[Stored entries]
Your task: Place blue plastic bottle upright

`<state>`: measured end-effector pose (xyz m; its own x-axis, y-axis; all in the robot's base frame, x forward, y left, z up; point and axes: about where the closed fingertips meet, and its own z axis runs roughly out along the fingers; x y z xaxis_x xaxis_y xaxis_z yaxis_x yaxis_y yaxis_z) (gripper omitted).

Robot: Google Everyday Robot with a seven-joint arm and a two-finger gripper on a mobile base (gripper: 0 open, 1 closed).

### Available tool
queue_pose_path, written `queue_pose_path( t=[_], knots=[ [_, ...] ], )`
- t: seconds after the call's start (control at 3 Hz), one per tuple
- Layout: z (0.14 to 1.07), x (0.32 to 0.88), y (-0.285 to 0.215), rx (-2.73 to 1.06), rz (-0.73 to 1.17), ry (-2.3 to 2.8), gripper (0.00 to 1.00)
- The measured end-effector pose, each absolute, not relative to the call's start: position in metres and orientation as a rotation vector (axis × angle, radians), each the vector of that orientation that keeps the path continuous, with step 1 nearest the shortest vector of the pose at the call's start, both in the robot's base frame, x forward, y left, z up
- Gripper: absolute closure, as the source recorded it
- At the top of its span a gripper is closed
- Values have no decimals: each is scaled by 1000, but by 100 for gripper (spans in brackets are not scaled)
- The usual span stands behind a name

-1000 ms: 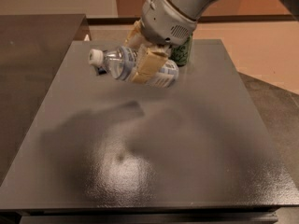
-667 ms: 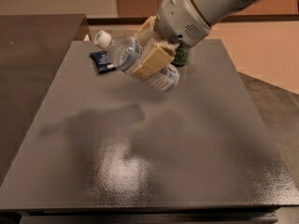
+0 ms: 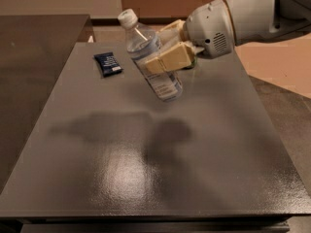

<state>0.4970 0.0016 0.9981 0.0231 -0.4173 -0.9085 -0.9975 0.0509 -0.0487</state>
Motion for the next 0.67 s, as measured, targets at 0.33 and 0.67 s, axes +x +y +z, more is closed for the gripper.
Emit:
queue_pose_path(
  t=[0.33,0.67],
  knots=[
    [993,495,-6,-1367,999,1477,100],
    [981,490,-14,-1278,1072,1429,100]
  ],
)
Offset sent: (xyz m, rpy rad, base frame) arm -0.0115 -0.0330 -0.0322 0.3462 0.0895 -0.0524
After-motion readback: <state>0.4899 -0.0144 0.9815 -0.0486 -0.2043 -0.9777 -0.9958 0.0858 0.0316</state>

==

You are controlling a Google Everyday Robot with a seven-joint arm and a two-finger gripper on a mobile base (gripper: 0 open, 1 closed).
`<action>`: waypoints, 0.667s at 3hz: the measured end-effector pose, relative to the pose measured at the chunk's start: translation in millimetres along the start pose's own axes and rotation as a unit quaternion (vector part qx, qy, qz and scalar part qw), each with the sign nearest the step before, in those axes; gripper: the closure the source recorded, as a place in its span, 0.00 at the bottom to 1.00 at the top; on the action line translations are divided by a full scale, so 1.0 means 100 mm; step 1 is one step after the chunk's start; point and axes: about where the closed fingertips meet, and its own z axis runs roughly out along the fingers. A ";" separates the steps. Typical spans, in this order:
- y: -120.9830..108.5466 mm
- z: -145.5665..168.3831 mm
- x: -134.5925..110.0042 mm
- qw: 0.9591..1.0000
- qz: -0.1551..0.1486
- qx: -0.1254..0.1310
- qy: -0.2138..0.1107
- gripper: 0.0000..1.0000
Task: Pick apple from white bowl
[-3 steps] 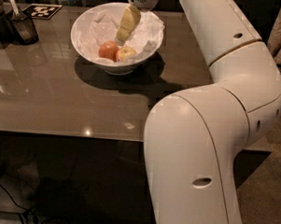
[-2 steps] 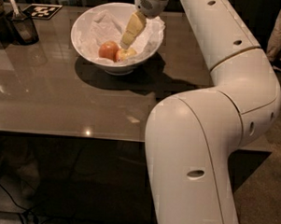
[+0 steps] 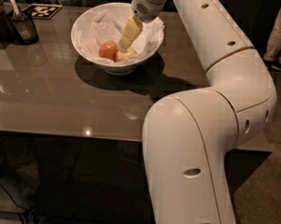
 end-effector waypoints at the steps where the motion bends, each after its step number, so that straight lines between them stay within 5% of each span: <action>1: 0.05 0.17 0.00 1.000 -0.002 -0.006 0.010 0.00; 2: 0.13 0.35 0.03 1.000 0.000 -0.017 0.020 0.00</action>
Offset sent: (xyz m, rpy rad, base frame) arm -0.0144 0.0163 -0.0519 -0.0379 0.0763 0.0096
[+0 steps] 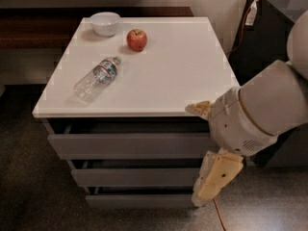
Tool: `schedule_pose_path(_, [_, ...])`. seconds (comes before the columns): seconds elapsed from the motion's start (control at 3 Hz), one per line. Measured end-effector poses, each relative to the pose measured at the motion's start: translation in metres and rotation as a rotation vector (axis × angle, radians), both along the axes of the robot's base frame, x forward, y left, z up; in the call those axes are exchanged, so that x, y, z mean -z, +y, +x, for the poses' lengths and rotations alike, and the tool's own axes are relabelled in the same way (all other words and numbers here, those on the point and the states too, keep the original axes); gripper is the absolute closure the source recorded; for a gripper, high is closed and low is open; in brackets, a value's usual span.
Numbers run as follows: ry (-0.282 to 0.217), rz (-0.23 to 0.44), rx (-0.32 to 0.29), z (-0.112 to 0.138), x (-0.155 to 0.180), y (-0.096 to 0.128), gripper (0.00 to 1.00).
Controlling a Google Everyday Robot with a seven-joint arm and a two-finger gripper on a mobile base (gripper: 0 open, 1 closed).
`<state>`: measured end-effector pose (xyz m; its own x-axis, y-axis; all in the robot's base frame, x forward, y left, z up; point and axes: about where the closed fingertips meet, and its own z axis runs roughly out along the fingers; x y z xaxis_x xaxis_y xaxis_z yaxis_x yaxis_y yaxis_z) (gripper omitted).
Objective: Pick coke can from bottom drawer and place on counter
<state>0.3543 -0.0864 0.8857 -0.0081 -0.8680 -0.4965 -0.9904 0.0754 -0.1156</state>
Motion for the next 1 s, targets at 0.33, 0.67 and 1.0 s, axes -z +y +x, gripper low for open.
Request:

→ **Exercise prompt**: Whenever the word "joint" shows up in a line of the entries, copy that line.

→ **Exercise result**:
Robot: Google Everyday Robot with a seven-joint arm and a two-finger gripper on a mobile base (gripper: 0 open, 1 closed).
You are controlling a Google Everyday Robot with a seven-joint arm and a two-finger gripper on a mobile base (gripper: 0 open, 1 closed).
Controlling a Google Everyday Robot with a seven-joint arm and a two-finger gripper on a mobile base (gripper: 0 open, 1 closed).

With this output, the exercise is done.